Monica Monica - 3 months ago 9
Python Question

Calculating mean value in DataFrame using a mask

I got the following DataFrame:

DATA Price1 Price2 Price3
sys dis
27 0.8 43.89 83.06 33.75
0.9 2.56 12.19 2.48
1.0 42.28 1.87 1.93
1.2 22.70 1.41 3.64
1.4 20.38 1.36 2.02
28 0.8 22.024 35.47 16.96
0.9 2.69 36.41 19.33
1.0 59.30 8.90 11.41
1.2 25.08 4.55 11.99
1.4 26.85 3.30 7.37
1.6 437.82 3.50 5.65
1.8 55.21 2.91 1.84
2.0 32.54 4.68 5.03
2.5 52.91 5.42 6.58


I need to calculate mean Prices for dis < 1.0 and seperately for dis > 1.0.

I've tried to create a mask function:

def mask(df):
df.loc[df.index.get_level_values('dis').between(0.8,1.0), 'Price1'].mean()
df.loc[df.index.get_level_values('dis').between(1.0,2.6), 'Price1'].mean()
return df

print (df_new.ix[:,'Price1']).apply(mask)

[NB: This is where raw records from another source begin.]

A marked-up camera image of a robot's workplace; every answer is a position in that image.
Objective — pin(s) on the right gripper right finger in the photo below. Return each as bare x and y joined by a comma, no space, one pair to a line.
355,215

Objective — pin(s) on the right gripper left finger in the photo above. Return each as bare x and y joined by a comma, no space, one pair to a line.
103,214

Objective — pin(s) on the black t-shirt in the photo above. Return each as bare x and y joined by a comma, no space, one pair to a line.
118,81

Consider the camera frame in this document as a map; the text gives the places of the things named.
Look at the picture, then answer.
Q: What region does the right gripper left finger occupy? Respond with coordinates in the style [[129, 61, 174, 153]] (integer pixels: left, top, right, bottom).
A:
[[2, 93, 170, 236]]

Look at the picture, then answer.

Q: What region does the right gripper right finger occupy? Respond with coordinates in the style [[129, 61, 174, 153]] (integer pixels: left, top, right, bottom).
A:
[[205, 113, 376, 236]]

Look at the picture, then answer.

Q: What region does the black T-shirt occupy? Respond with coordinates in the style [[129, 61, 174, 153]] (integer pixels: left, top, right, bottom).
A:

Thought I am getting the following error: AttributeError: ("'Float64Index' object has no attribute 'between'")

Answer

You could use boolean comparators:

mean_low = df.loc[(df.index.get_level_values('dis') < 1.0), 'Price1'].mean()
mean_high = df.loc[(df.index.get_level_values('dis') > 1.0), 'Price1'].mean()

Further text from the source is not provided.